> [Activity] Filter the records for lines holding the string "profile".

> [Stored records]
■ ■ ■ ■ ■
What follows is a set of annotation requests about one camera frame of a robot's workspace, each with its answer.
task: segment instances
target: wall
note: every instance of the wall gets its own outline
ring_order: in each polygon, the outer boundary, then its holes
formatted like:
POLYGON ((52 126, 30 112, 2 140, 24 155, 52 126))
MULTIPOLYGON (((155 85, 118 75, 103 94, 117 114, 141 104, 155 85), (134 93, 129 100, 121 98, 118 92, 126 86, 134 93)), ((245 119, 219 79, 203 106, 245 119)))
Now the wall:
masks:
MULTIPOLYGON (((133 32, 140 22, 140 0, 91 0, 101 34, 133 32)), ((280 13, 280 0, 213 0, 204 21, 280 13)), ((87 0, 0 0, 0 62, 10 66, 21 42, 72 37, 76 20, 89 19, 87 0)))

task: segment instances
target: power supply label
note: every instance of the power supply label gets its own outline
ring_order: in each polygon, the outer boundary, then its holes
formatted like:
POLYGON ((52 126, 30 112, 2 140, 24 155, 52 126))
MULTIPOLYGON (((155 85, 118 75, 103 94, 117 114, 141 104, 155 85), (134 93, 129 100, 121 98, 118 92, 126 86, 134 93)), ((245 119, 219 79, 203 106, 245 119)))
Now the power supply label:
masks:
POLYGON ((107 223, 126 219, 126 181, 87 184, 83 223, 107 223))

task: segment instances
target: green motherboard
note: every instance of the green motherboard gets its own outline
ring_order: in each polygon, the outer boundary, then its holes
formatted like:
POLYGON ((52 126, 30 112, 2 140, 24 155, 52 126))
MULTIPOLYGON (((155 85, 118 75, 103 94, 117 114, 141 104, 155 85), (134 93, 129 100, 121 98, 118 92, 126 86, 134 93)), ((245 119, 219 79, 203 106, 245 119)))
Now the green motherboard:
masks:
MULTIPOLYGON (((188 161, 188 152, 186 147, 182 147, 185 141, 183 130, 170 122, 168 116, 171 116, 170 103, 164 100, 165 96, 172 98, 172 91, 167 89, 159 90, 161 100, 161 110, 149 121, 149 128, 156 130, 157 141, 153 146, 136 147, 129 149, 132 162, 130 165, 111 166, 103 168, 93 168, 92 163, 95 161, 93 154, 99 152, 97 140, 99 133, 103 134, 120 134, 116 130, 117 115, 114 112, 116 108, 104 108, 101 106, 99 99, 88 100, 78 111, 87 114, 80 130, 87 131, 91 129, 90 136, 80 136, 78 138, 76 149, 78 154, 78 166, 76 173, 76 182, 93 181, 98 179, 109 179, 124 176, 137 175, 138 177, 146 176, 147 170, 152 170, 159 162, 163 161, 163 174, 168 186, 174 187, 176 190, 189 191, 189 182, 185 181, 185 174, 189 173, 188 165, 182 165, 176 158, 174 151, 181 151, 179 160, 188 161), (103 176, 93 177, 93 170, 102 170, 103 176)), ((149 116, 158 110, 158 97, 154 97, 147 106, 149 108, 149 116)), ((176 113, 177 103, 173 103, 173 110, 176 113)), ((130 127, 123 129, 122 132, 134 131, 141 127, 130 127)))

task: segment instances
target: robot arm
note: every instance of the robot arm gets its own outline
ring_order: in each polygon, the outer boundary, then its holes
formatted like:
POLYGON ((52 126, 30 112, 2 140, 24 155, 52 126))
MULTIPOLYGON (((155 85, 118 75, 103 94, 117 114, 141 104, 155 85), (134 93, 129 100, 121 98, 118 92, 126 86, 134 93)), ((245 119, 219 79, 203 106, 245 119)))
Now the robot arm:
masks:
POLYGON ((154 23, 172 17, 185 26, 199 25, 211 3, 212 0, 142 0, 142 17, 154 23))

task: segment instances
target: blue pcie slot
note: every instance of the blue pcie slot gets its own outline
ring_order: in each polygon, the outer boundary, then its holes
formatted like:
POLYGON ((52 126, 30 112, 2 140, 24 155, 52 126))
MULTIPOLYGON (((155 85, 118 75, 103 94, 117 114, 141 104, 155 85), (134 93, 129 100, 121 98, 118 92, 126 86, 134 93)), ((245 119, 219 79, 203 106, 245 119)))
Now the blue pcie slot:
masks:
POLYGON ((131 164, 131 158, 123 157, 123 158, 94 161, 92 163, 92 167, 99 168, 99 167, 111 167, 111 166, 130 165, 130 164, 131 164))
■ ■ ■ ■ ■
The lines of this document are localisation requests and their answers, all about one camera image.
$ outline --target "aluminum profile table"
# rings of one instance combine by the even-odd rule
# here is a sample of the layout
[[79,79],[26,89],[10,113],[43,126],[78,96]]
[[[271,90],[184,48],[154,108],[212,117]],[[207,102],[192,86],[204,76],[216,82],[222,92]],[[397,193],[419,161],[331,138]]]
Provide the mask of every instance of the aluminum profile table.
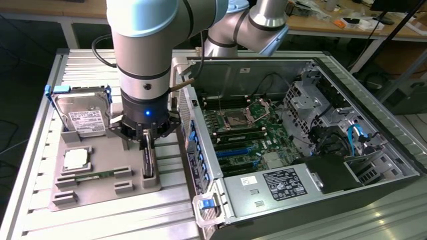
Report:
■ ■ ■ ■ ■
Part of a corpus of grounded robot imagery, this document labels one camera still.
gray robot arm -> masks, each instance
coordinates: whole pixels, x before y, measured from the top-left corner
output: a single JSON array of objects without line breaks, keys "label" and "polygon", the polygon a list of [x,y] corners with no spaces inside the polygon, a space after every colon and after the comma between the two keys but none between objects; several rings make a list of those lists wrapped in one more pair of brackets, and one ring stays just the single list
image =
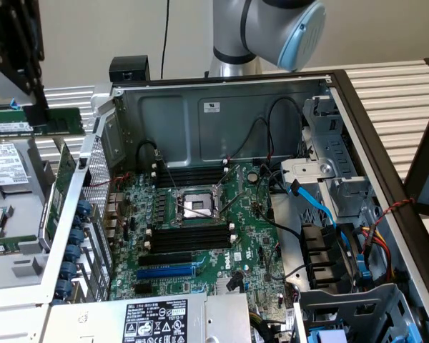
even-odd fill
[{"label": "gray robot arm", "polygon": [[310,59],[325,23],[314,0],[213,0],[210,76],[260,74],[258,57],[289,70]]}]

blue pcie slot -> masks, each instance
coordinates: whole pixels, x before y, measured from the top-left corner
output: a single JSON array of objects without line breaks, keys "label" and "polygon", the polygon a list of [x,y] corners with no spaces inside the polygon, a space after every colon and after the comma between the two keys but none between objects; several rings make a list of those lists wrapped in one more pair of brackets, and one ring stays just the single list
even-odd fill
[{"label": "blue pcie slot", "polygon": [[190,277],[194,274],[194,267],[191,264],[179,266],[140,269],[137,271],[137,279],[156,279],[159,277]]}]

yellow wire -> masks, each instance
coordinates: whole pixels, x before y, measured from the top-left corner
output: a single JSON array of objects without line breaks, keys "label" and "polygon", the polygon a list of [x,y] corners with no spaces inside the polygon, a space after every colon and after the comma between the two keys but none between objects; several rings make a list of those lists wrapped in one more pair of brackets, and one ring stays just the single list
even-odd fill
■ ■ ■ ■ ■
> [Task solution]
$ outline --target "aluminum profile table"
Provide the mask of every instance of the aluminum profile table.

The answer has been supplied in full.